**Content-Aware Video Cropping**

Content-aware video cropping solution using the YOLOv8 object detection model. It processes landscape videos, crops them to a specified aspect ratio (e.g., portrait), and ensures that the key objects or actions remain in focus. The output video retains the original audio for seamless integration.

-- Also tried RCNN (Currenlty not in these code) for better accuracy but it speed is slow that's why I procced with YOLOv8

RCNN - Better accuracy , slow

YOLOv8 - less accuracy Compare to RCNN , Faster

In [None]:
!pip install ultralytics

In [None]:
import cv2
from ultralytics import YOLO
import numpy as np
import subprocess
import os

In [None]:
# prompt: code for drive mount
from google.colab import drive
drive.mount('/content/drive')


Drive already mounted at /content/drive; to attempt to forcibly remount, call drive.mount("/content/drive", force_remount=True).

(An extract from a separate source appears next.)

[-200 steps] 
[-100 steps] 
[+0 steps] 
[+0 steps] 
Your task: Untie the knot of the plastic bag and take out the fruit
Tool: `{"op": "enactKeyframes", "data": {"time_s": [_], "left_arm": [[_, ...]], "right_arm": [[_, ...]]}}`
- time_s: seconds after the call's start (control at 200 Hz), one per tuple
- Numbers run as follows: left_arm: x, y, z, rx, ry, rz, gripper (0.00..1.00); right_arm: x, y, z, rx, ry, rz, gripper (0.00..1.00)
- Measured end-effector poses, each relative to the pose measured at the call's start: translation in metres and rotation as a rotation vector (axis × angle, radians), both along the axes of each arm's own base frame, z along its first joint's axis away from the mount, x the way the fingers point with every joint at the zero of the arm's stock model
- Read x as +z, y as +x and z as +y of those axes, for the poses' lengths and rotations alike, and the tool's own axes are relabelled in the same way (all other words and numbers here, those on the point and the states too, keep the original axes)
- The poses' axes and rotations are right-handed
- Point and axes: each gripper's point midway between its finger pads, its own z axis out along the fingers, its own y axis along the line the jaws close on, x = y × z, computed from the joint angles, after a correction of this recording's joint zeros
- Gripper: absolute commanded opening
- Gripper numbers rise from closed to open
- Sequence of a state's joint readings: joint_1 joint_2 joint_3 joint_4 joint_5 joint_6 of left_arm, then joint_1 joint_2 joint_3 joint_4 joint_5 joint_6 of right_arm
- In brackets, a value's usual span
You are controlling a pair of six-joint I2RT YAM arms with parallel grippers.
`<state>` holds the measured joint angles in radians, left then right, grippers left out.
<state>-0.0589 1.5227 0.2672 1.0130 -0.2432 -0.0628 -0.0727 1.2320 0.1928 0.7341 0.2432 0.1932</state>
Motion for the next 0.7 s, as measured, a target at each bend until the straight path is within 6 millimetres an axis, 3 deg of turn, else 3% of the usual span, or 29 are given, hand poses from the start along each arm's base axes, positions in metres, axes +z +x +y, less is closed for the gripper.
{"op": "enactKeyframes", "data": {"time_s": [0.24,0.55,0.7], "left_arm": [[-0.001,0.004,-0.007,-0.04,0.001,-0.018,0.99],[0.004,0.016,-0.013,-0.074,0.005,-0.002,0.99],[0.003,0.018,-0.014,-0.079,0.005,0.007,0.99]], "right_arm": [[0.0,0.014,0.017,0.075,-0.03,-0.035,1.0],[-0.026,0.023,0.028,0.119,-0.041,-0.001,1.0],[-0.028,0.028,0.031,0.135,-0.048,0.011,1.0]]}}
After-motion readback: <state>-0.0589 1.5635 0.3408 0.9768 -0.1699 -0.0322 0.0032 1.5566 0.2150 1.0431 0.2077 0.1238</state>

**Loads the YOLOv8 model for object detection.**

In [None]:
def load_yolov8_model(model_path):
    """
    Load the YOLOv8 model.
    """
    model = YOLO(model_path)
    return model

**Detects objects in a video frame using the YOLOv8 model.**

In [None]:
def detect_objects_yolov8(frame, model):
    """
    Detect objects in a frame using YOLOv8.
    """
    # Extract bounding box details
    results = model(frame, stream=False)
    detections = []

    for box in results[0].boxes:
        x_min, y_min, x_max, y_max = map(int, box.xyxy[0].tolist())
        confidence = float(box.conf[0])
        class_id = int(box.cls[0])
        detections.append({
            'x_min': x_min, 'y_min': y_min,
            'x_max': x_max, 'y_max': y_max,
            'confidence': confidence, 'class_id': class_id
        })

    return detections

**Selects the most relevant object based on confidence, size, and proximity to the frame center.**

In [None]:
def prioritize_objects(detections, frame_width, frame_height):
    """
    Prioritize objects based on confidence, size, and proximity to the center.
    """

    if not detections:
        return None
    frame_center = (frame_width / 2, frame_height / 2)

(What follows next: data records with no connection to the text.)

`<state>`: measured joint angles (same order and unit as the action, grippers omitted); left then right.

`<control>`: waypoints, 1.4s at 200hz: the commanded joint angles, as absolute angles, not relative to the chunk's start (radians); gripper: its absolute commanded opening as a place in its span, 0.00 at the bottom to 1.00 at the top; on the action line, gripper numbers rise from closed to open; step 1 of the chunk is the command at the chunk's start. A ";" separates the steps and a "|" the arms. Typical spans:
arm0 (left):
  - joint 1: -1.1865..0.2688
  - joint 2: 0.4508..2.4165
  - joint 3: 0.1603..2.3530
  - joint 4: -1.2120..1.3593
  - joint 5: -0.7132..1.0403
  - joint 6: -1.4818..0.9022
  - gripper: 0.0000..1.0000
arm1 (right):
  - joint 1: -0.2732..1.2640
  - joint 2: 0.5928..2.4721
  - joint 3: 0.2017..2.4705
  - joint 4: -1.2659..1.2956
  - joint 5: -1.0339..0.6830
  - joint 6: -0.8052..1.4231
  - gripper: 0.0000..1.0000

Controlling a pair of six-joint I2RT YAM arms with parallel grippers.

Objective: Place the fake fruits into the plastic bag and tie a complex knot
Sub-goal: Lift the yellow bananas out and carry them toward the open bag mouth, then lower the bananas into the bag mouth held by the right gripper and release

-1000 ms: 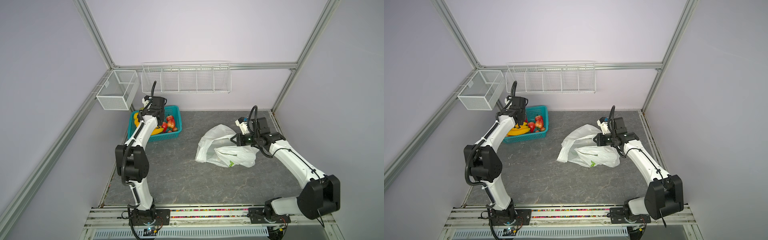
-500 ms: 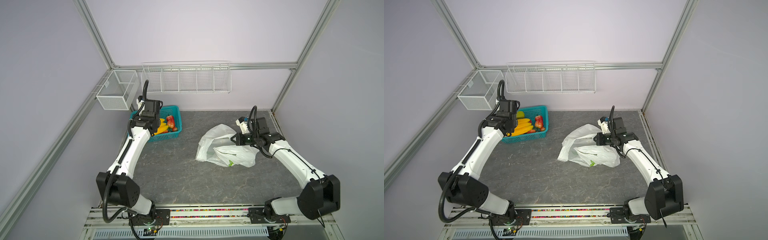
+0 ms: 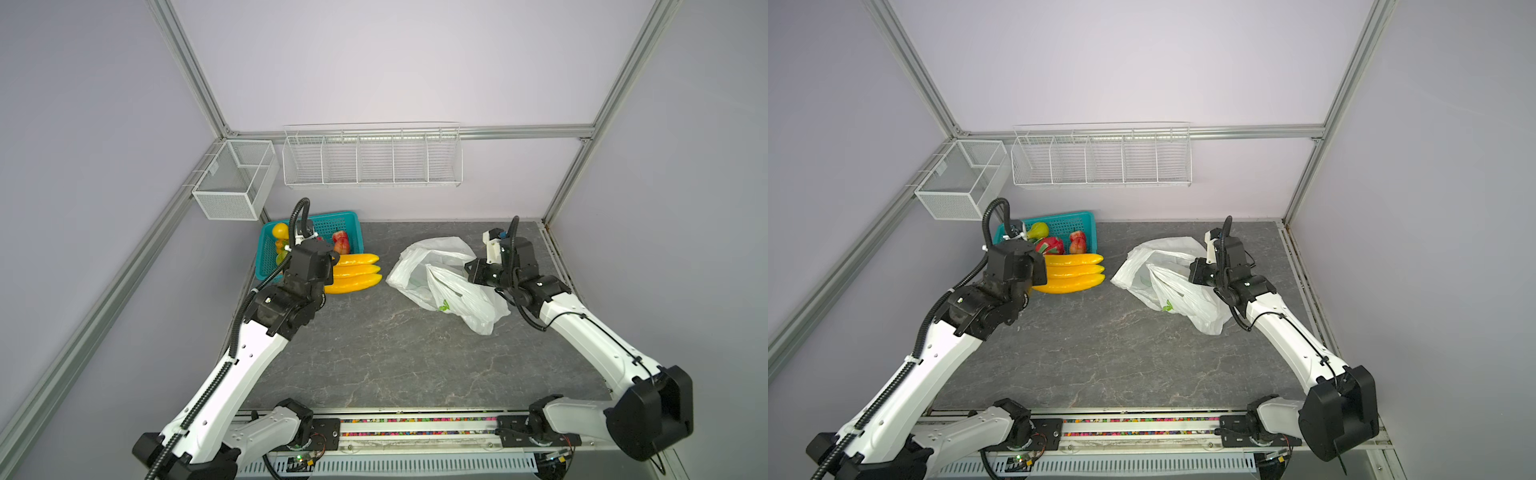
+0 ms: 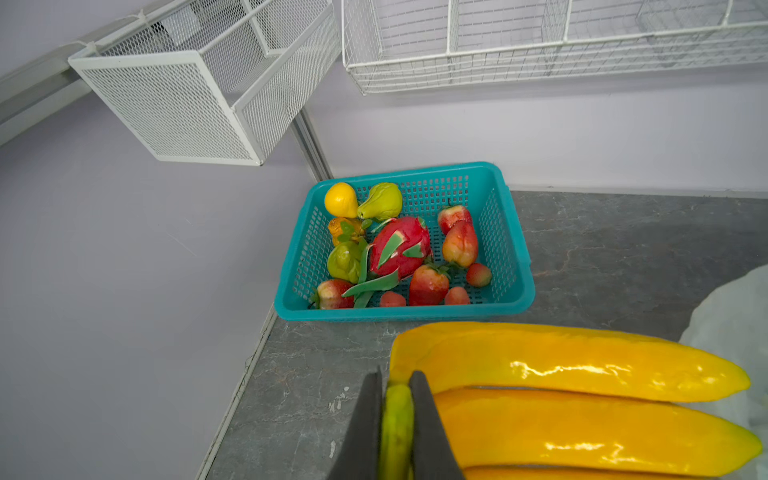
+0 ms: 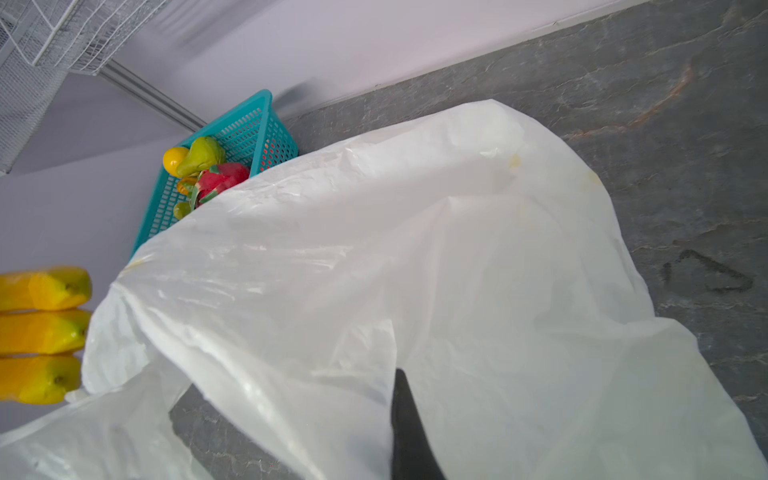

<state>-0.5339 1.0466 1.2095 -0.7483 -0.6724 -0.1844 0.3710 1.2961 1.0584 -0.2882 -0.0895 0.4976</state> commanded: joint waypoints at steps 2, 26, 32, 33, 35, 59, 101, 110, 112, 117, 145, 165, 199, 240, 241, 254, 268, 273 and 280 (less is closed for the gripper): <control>-0.548 1.003 1.127 -0.851 -0.678 -0.240 0.00 | 0.376 1.307 1.091 -0.279 -0.025 0.478 0.08; -0.552 0.979 1.074 -0.867 -0.666 -0.245 0.00 | 0.375 1.313 1.082 -0.280 -0.016 0.476 0.08; -0.555 0.975 1.063 -0.859 -0.622 -0.242 0.00 | 0.376 1.313 1.081 -0.278 -0.022 0.481 0.08; -0.556 0.974 1.062 -0.857 -0.615 -0.241 0.00 | 0.375 1.314 1.081 -0.277 -0.024 0.481 0.08; -0.557 0.975 1.058 -0.853 -0.601 -0.241 0.00 | 0.375 1.316 1.080 -0.275 -0.028 0.483 0.08; -0.608 0.998 1.017 -0.792 -0.482 -0.242 0.00 | 0.377 1.327 1.077 -0.268 -0.046 0.488 0.08; -0.716 1.104 0.980 -0.605 -0.383 -0.334 0.00 | 0.377 1.321 1.069 -0.262 -0.061 0.483 0.08; -0.722 1.129 0.980 -0.555 -0.357 -0.364 0.00 | 0.379 1.321 1.065 -0.264 -0.065 0.482 0.08; -0.723 1.136 0.980 -0.546 -0.351 -0.369 0.00 | 0.379 1.321 1.065 -0.264 -0.065 0.481 0.08; -0.725 1.149 0.983 -0.521 -0.339 -0.376 0.00 | 0.379 1.319 1.062 -0.262 -0.068 0.479 0.08; -0.727 1.218 1.016 -0.463 -0.405 -0.404 0.00 | 0.379 1.313 1.056 -0.272 -0.118 0.424 0.08; -0.727 1.253 1.042 -0.447 -0.488 -0.402 0.00 | 0.379 1.311 1.061 -0.307 -0.156 0.355 0.09; -0.727 1.304 1.081 -0.419 -0.577 -0.417 0.00 | 0.381 1.313 1.055 -0.341 -0.249 0.268 0.09; -0.732 1.360 1.103 -0.351 -0.591 -0.448 0.00 | 0.428 1.317 1.006 -0.269 -0.327 0.291 0.09; -0.732 1.363 1.103 -0.350 -0.591 -0.447 0.00 | 0.433 1.317 1.006 -0.269 -0.326 0.287 0.09; -0.733 1.377 1.122 -0.354 -0.600 -0.446 0.00 | 0.449 1.328 1.012 -0.286 -0.304 0.266 0.09; -0.733 1.390 1.142 -0.361 -0.614 -0.439 0.00 | 0.458 1.333 1.015 -0.302 -0.281 0.247 0.09; -0.733 1.392 1.145 -0.361 -0.618 -0.438 0.00 | 0.459 1.334 1.015 -0.304 -0.282 0.246 0.09; -0.736 1.392 1.147 -0.351 -0.620 -0.438 0.00 | 0.462 1.335 1.015 -0.301 -0.284 0.253 0.09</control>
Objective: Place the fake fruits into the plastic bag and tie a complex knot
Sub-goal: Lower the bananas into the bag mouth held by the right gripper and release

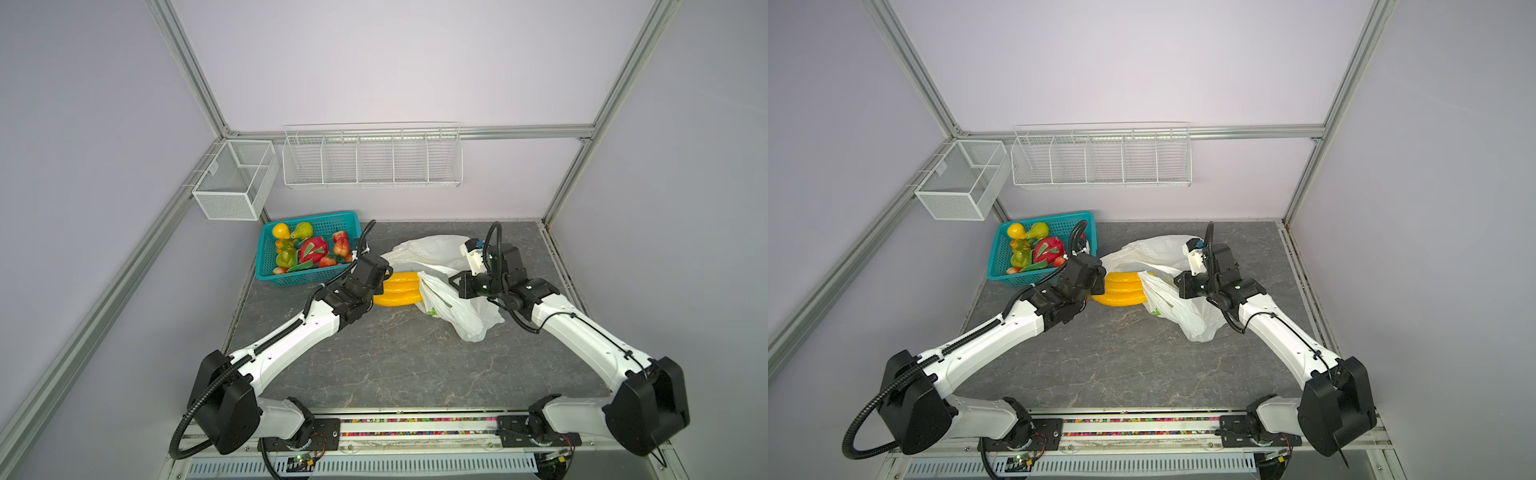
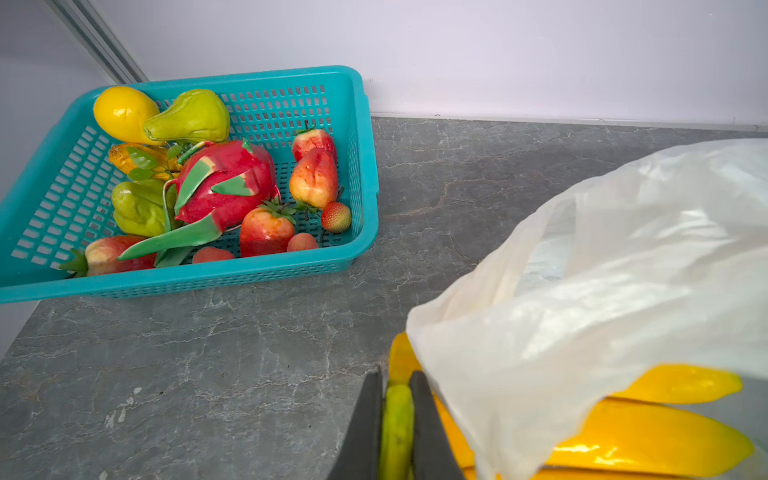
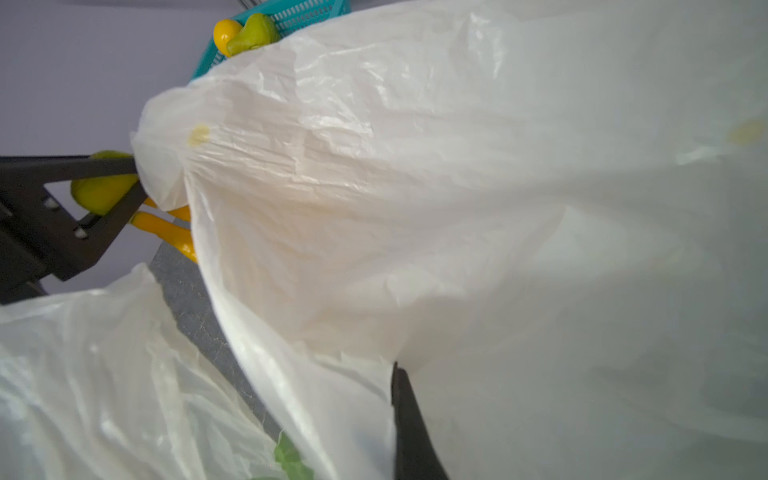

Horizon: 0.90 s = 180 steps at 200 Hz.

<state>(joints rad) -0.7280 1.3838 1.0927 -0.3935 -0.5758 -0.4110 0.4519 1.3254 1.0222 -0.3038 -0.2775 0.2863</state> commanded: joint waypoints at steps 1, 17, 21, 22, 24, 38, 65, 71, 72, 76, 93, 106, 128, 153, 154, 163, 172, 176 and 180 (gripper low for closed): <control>-0.736 1.393 1.147 -0.350 -0.621 -0.438 0.00 | 0.462 1.336 1.015 -0.300 -0.284 0.254 0.10; -0.755 1.401 1.147 -0.316 -0.632 -0.448 0.00 | 0.475 1.346 1.021 -0.278 -0.296 0.287 0.10; -0.763 1.405 1.147 -0.306 -0.636 -0.449 0.00 | 0.479 1.351 1.025 -0.275 -0.297 0.296 0.10; -0.767 1.406 1.147 -0.304 -0.638 -0.449 0.00 | 0.480 1.352 1.026 -0.275 -0.297 0.299 0.10; -0.772 1.408 1.147 -0.298 -0.641 -0.447 0.00 | 0.482 1.356 1.029 -0.275 -0.297 0.303 0.10; -0.806 1.436 1.155 -0.274 -0.669 -0.429 0.00 | 0.501 1.376 1.052 -0.280 -0.293 0.319 0.10; -0.840 1.497 1.184 -0.275 -0.661 -0.420 0.00 | 0.512 1.406 1.088 -0.298 -0.277 0.342 0.10; -0.844 1.506 1.184 -0.272 -0.661 -0.421 0.00 | 0.512 1.412 1.092 -0.296 -0.278 0.349 0.10; -0.845 1.508 1.184 -0.272 -0.660 -0.421 0.00 | 0.512 1.412 1.093 -0.296 -0.278 0.349 0.10; -0.846 1.513 1.184 -0.270 -0.656 -0.424 0.00 | 0.511 1.416 1.094 -0.295 -0.279 0.357 0.10; -0.857 1.526 1.174 -0.249 -0.633 -0.449 0.00 | 0.507 1.424 1.097 -0.274 -0.292 0.398 0.10; -0.863 1.533 1.161 -0.222 -0.599 -0.474 0.00 | 0.503 1.429 1.092 -0.239 -0.318 0.439 0.10; -0.886 1.560 1.151 -0.186 -0.581 -0.506 0.00 | 0.502 1.447 1.096 -0.196 -0.374 0.494 0.10; -0.901 1.596 1.129 -0.132 -0.564 -0.555 0.00 | 0.502 1.467 1.100 -0.165 -0.408 0.538 0.10; -0.901 1.598 1.128 -0.128 -0.564 -0.557 0.00 | 0.502 1.467 1.100 -0.165 -0.408 0.539 0.09; -0.902 1.613 1.112 -0.090 -0.547 -0.575 0.00 | 0.500 1.471 1.100 -0.158 -0.412 0.546 0.10; -0.903 1.626 1.103 -0.068 -0.532 -0.592 0.00 | 0.495 1.475 1.101 -0.159 -0.414 0.544 0.09; -0.902 1.631 1.099 -0.058 -0.525 -0.596 0.01 | 0.492 1.476 1.102 -0.161 -0.416 0.544 0.09; -0.903 1.637 1.096 -0.048 -0.517 -0.598 0.04 | 0.490 1.478 1.101 -0.162 -0.417 0.541 0.09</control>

    def calculate_score(roi):
        x_center = (roi['x_min'] + roi['x_max']) / 2
        y_center = (roi['y_min'] + roi['y_max']) / 2
        width = roi['x_max'] - roi['x_min']
        height = roi['y_max'] - roi['y_min']
        area = width * height
        distance_to_center = ((x_center - frame_center[0]) ** 2 + (y_center - frame_center[1]) ** 2) ** 0.5
        return roi['confidence'] + 0.5 * area - 0.2 * distance_to_center

    return max(detections, key=calculate_score, default=None)

**Calculates a cropping box that matches the desired aspect ratio.**

In [None]:
def adjust_to_aspect_ratio(x_center, y_center, target_aspect_ratio, frame_width, frame_height):
    """
    Adjusts a cropping region to match the desired aspect ratio.
    """
    if frame_height * target_aspect_ratio <= frame_width:
        crop_height = frame_height
        crop_width = int(crop_height * target_aspect_ratio)
    else:
        crop_width = frame_width
        crop_height = int(crop_width / target_aspect_ratio)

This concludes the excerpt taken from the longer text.